■ Work task
The answer must be an exact restatement of all the data.

■ Given data
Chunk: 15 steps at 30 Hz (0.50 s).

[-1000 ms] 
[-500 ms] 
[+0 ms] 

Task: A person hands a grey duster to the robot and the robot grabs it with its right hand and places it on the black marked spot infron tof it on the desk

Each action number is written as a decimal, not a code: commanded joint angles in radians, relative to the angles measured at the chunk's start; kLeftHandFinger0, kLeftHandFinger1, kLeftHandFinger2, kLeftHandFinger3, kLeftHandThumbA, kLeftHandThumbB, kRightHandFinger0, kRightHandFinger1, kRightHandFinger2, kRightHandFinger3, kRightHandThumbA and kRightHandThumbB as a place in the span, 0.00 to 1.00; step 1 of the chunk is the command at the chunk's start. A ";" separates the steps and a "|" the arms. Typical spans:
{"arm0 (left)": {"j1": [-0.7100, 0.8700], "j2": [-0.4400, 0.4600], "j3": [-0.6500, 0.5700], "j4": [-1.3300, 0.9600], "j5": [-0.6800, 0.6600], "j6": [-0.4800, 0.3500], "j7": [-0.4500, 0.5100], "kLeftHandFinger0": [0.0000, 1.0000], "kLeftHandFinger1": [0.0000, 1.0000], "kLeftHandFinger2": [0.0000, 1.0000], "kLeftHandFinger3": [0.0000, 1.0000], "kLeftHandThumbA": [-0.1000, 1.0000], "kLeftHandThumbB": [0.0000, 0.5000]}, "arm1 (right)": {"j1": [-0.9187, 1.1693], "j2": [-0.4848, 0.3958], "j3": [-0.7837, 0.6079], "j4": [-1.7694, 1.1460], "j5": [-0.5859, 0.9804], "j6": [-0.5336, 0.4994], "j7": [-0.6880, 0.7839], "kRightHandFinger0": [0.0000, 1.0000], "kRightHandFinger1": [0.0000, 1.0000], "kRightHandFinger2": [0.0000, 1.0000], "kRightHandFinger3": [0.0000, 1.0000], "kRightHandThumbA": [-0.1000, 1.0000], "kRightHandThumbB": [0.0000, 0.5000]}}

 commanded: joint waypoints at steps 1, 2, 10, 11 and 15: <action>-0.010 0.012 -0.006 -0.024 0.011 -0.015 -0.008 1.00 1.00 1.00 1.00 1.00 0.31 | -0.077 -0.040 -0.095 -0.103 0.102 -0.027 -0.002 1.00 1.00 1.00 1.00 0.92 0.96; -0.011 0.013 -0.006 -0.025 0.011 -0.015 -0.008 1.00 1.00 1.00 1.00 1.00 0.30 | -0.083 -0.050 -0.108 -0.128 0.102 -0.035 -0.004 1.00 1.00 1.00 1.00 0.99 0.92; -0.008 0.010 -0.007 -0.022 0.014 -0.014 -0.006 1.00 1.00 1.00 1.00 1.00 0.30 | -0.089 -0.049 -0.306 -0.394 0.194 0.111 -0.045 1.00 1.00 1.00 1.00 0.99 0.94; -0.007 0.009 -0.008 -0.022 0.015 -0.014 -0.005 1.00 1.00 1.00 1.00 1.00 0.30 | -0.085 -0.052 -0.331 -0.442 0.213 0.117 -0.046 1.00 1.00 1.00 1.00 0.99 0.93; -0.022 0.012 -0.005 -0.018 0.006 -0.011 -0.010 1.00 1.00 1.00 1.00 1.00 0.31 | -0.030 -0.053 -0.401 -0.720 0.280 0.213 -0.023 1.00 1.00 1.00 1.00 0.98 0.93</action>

■ Answer space
Chunk: 15 steps at 30 Hz (0.50 s).

[-1000 ms] 
[-500 ms] 
[+0 ms] 

Task: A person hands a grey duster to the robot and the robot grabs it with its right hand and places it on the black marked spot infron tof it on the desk

Each action number is written as a decimal, not a code: commanded joint angles in radians, relative to the angles measured at the chunk's start; kLeftHandFinger0, kLeftHandFinger1, kLeftHandFinger2, kLeftHandFinger3, kLeftHandThumbA, kLeftHandThumbB, kRightHandFinger0, kRightHandFinger1, kRightHandFinger2, kRightHandFinger3, kRightHandThumbA and kRightHandThumbB as a place in the span, 0.00 to 1.00; step 1 of the chunk is the command at the chunk's start. A ";" separates the steps and a "|" the arms. Typical spans:
{"arm0 (left)": {"j1": [-0.7100, 0.8700], "j2": [-0.4400, 0.4600], "j3": [-0.6500, 0.5700], "j4": [-1.3300, 0.9600], "j5": [-0.6800, 0.6600], "j6": [-0.4800, 0.3500], "j7": [-0.4500, 0.5100], "kLeftHandFinger0": [0.0000, 1.0000], "kLeftHandFinger1": [0.0000, 1.0000], "kLeftHandFinger2": [0.0000, 1.0000], "kLeftHandFinger3": [0.0000, 1.0000], "kLeftHandThumbA": [-0.1000, 1.0000], "kLeftHandThumbB": [0.0000, 0.5000]}, "arm1 (right)": {"j1": [-0.9187, 1.1693], "j2": [-0.4848, 0.3958], "j3": [-0.7837, 0.6079], "j4": [-1.7694, 1.1460], "j5": [-0.5859, 0.9804], "j6": [-0.5336, 0.4994], "j7": [-0.6880, 0.7839], "kRightHandFinger0": [0.0000, 1.0000], "kRightHandFinger1": [0.0000, 1.0000], "kRightHandFinger2": [0.0000, 1.0000], "kRightHandFinger3": [0.0000, 1.0000], "kRightHandThumbA": [-0.1000, 1.0000], "kRightHandThumbB": [0.0000, 0.5000]}}

 commanded: joint waypoints at steps 1, 2, 10, 11 and 15: <action>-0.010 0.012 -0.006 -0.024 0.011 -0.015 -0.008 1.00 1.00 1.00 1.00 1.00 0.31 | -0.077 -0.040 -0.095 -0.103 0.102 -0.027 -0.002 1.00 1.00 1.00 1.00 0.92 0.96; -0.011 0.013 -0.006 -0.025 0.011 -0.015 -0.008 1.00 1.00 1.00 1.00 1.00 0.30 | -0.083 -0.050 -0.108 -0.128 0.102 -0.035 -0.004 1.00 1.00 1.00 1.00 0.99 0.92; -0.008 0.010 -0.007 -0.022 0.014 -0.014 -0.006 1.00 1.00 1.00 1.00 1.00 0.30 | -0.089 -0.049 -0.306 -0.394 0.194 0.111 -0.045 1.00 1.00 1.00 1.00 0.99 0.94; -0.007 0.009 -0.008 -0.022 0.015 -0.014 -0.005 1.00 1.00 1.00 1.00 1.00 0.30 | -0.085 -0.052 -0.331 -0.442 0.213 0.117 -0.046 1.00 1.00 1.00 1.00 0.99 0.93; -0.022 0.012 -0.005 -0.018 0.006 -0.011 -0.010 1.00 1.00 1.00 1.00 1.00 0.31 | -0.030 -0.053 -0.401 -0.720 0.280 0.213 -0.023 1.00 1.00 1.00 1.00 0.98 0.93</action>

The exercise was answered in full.